Model: iPhone FMJ
Compatible: All iPods, iPhone
Skullcandy iPhone FMJ
Editor-in-Chief, iLounge (Google+)
Published: Tuesday, March 4, 2008
Ever since V-Moda took metal mainstream as a body material for iPod and iPhone earphones, competitors have been testing their own variants on the $100 Vibes' theme, generally at lower prices. The latest such option, Skullcandy's iPhone FMJ ($80), is an iPhone-specific redux of the company's device-agnostic Full Metal Jacket, now featuring integrated microphone and control button functionality that enables the in-canal earphones to serve as a telephone call-ready headset for both the iPhone and Blackberry Curve. While the new FMJ won't be right for everyone, it's a strong option for users who prefer their music bass-heavy, and want a better than average microphone for their calls.

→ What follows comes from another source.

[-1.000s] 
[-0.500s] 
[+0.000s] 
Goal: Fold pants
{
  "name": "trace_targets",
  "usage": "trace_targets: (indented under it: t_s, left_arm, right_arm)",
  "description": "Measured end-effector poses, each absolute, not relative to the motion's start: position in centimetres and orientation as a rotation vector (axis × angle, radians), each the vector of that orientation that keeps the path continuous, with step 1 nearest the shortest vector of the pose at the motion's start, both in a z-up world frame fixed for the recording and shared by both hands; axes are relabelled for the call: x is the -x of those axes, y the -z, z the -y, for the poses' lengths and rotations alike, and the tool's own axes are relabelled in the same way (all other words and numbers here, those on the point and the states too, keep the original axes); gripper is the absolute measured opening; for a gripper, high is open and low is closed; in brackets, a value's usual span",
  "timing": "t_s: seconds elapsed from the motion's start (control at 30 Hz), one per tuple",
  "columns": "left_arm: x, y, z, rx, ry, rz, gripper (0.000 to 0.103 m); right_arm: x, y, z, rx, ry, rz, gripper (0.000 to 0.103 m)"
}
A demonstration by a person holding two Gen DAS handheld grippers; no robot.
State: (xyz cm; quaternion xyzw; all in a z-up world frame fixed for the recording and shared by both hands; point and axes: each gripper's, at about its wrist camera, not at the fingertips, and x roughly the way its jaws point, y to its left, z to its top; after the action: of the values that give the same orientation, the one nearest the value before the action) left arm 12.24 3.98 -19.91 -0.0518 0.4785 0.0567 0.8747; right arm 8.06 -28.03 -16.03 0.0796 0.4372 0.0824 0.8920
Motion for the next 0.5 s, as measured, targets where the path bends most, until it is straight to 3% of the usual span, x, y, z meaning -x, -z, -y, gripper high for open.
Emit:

Like V-Moda’s Vibe Duo and Maximo’s iMetal iP-HS2, Skullcandy’s package starts with metal-bodied earbuds that have a matching iPhone-ready plug at the other end, silicone eartips, and a carrying case. Here, you can choose from chrome, black, or matte silver versions, each a nice match for some part of the iPhone’s body, but unusually, Skullcandy doesn’t include multiple types of silicone eartips—there’s just one size, equating to medium on other companies’ scales, plus two sets of smaller Comply foam tips. Similarly, the carrying case is a little different from the others, as it’s the only one with a zipper to keep all the parts inside, and a mesh inner pocket to separate the loose tips from the earbuds. We’d call the case better than the norm, with the eartips worse; these are the first Complys that haven’t fit our ears, as they’re only made for people with smaller canals, and FMJ’s lack of oversized silicone tips will preclude people with larger canals from getting a good seal. V-Moda and Maximo both do more for users with different ear sizes.
On a more positive note, the FMJ’s medium sized silicone tips fit our ears just fine, and with a proper seal, it’s obvious from moment one that Skullcandy’s not looking to present audio in a neutral way. Like Vibe, the emphasis here is on deep bass, and iPhone FMJ’s bass is even more aggressive and thumpy than V-Moda’s, bringing the low end of songs into the foreground and masking some midrange and treble detail in the process. It’s a clubby sound signature that makes for “fun” rather than critical listening, though the bass boost does actually let you hear low notes that you might have missed in other earphones. Clarity is par for good $50 earphones, and nothing special at the $80 price point.
The star of the FMJ show is the integrated microphone, which callers told us they preferred to the ones in Apple’s and V-Moda’s headsets, praising its crispness and intelligibility. While our callers disagreed as to how much better the microphone was—one said it added a strong boost that made us easier to understand, and another described the difference as slight but noticeable—iPhone FMJ’s mic is definitely amongst the better ones we’ve seen for the iPhone to date, and makes a positive first impression. Like the Vibe Duo, but unlike Maximo’s iMetal, the microphone and control button are found in the same neck-level chassis dangling near your mouth—here, on the left side.
We were surprised that we liked the feel of iPhone FMJ in our ears as much as we did. Rather than slim the entire enclosure down in Vibe Duo style, or go with a larger but flat shape like iP-HS2, Skullcandy’s chassis bulges in the middle such that it’s not likely to fit entirely within your ear canal—only the top goes in, a la some of Sony’s recent semi-canalphones. Yet the earphones aren’t especially heavy, and the location and shape of the junction with their cabling isn’t uncomfortable as in the iP-HS2; assuming you have the right tips on, they fit well, and feel pretty good, providing isolation that’s superior to Apple’s earbuds but not quite to the level of V-Moda’s plug-like designs.
Overall, iPhone FMJ is, like its key competitors in the metal canalphone category, a headset that isn’t made for every type of user—on the scale of sonic presentation, Maximo’s sound balance is the most neutral and its $70 pricing most attractive, while V-Moda’s is bassier and much pricier, while iPhone FMJ is the most bass-heavy and priced in-between. Its size, shape, and color options also fall in-between these other metal options, while its microphone is better than each of these competitors, and Apple’s. If you’re an iPhone user who really likes your music thumpy, and your ear canals typically fit small- to medium-sized tips, you’ll love what Skullcandy has to offer here; otherwise, other options offer more balanced sound with similar looks and additional silicone tip options.